Esa era la cuestión ¿Por qué?
El niño se había calmado un poco, por lo menos no
se escuchaban sus sollozos ya. El contar aquello, de alguna forma, le había
dado algo de fuerzas o por lo menos de consuelo. De confianza.
—¿Por qué no dejan salir a la gente del pueblo?
–insistió.
—Por la plata.
—¿La plata?
—Muchas veces he escuchado a mi papá decirle a
madre que siempre que los reúnen los militares les advierten que no pueden
salir del pueblo porque muchos han robado plata de la mina. Y que si no la
entregan no podrán salir vivos. Pero mi papá, le asegura que él no tiene plata.
Pero siempre les dicen lo mismo.
—Pero ¿Por qué matar a los niños?
—Los soldados creen que los niños sacan la plata y
por eso los matan.
—¿Has conocido a los niños que han matado?
—Ujú –asintió.
—¿Cuántos niños han matado que tu recuerdes?
—Creo que… —pareció hacer un cálculo mental— a más
de diez.
José de la Cruz se estremeció. Diez pequeños. Sólo
de imaginárselos se le erizaron todos los pelos de la piel.
—¿Y nadie dice nada? Los padres de los niños…

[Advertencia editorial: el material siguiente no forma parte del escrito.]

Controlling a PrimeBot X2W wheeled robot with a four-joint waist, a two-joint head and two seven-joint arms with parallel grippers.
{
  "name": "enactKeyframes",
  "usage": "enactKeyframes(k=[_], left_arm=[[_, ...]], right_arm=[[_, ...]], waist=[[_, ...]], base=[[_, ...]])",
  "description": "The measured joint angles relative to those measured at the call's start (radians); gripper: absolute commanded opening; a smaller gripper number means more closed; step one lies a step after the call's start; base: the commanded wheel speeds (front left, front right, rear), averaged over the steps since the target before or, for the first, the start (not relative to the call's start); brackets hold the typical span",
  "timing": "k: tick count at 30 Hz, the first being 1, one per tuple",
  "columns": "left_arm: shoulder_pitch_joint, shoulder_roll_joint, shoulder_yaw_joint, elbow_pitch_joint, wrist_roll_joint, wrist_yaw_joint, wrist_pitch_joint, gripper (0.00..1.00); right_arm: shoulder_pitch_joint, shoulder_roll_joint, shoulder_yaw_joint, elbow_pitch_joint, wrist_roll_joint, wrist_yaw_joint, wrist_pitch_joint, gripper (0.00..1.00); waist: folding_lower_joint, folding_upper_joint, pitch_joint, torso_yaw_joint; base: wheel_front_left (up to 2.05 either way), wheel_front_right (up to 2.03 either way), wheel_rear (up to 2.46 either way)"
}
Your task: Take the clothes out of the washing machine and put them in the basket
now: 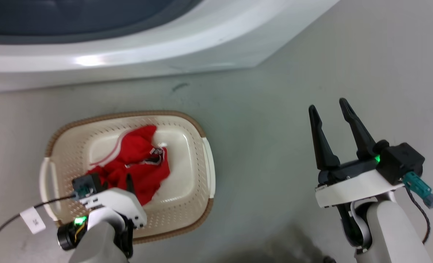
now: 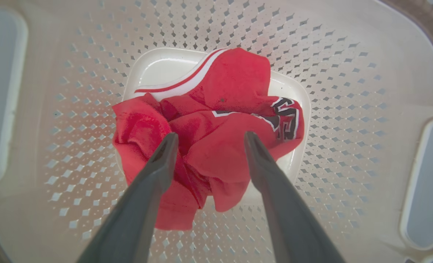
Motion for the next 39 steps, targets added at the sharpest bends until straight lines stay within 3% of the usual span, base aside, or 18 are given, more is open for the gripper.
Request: enactKeyframes(k=[14,21,27,32,39], left_arm=[[0.306,-0.028,0.021,-0.425,0.019,-0.033,0.0,1.0],[0.375,-0.03,-0.039,-0.716,0.043,0.01,0.0,1.0],[0.348,-0.03,-0.065,-0.858,0.094,0.017,0.0,1.0],[0.224,-0.03,-0.062,-0.854,0.114,-0.016,0.0,1.0],[-0.056,-0.01,-0.067,-0.646,0.136,-0.078,0.0,1.0]], right_arm=[[0.156,0.001,-0.094,-0.031,-0.046,0.0,0.029,1.0],[0.224,0.0,-0.13,-0.09,-0.053,0.0,0.067,1.0],[0.257,0.0,-0.15,-0.142,-0.064,0.0,0.086,1.0],[0.266,0.0,-0.155,-0.181,-0.062,0.0,0.097,1.0],[0.242,0.0,-0.127,-0.198,-0.054,0.0,0.102,1.0]], waist=[[-0.0002,0.0,-0.292,0.087],[-0.0003,0.0,-0.404,0.124],[-0.0005,0.0,-0.454,0.146],[-0.0004,0.0,-0.441,0.152],[-0.0004,0.0,-0.375,0.139]], base=[[0.0,0.0,0.0],[0.0,0.0,0.0],[0.0,0.0,0.0],[0.0,0.0,0.0],[0.0,0.0,0.0]])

—Si dicen algo también los matan.
Aquello estaba más allá de los cálculos mentales de
cualquier persona. ¿Era posible?
—Regresa a tu casa, Rogelio y no le cuentes a nadie
que has hablado conmigo. Espero que te mejores y no te preocupes, algún día
todo esto cambiará.
—¿Usted cree, padre?
La voz del niño sonaba esperanzada.
—Claro que sí. Pero no le cuentes a nadie lo que me
has dicho. Sólo quiero hacerte otra pregunta. ¿Cuántos soldados hay, más o
menos, cuidando las entradas y salidas del Álamo?

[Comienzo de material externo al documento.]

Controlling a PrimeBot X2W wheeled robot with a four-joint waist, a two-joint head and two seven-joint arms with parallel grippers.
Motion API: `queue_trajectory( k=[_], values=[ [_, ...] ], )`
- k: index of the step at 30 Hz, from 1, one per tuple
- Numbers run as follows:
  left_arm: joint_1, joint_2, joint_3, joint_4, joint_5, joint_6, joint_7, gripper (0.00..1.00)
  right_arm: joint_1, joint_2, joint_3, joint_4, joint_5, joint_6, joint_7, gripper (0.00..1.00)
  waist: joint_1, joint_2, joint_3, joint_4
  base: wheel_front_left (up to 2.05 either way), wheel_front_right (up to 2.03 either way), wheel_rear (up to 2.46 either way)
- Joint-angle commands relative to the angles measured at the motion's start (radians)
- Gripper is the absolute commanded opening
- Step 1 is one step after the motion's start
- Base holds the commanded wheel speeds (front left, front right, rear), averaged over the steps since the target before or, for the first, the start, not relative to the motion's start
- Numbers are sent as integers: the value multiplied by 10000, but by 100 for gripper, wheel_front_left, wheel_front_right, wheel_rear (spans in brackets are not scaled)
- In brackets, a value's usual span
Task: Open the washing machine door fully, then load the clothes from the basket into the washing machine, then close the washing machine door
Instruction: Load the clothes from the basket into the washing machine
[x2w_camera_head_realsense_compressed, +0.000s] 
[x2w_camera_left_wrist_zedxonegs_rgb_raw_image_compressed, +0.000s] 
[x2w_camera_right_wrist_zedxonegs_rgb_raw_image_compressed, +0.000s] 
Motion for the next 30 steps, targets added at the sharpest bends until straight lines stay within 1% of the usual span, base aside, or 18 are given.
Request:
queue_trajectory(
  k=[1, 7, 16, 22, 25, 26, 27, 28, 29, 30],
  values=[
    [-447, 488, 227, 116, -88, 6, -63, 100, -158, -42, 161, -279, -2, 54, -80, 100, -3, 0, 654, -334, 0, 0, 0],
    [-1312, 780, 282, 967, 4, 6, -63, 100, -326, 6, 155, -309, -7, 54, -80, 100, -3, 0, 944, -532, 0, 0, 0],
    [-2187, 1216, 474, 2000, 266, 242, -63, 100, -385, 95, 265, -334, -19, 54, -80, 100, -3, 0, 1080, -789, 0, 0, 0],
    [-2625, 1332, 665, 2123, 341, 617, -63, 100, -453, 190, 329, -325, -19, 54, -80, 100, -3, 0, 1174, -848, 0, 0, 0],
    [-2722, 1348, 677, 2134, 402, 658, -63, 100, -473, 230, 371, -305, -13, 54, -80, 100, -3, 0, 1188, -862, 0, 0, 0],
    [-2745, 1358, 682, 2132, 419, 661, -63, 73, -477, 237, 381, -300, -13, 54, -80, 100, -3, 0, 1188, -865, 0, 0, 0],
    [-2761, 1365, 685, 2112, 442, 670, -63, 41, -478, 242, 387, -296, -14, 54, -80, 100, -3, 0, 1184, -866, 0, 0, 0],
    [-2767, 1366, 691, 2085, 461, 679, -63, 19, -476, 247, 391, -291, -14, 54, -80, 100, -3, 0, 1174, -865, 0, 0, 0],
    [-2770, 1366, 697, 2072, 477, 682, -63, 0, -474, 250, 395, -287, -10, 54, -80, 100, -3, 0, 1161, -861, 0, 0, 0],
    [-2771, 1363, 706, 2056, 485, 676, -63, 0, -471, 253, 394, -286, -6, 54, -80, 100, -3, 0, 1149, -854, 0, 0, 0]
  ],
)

—En los bosques hay más de quince. Más los de la
mina… diez. Por todos son casi treinta.
José de la Cruz se estremeció. Entonces sí. Sí le
habían visto llegar y también lo habían visto acercarse al puente.
—¿Hay alguna forma de salir del Álamo sin que ellos
lo vean a uno? ¿Por la quebrada? ¿Por el puente? ¿Por el cerro?
—No –dijo tajantemente el niño—. Todo está
vigilado.
—Ya
entiendo. Cuídate Rogelio y no te preocupes. Algún día cambiará todo esto.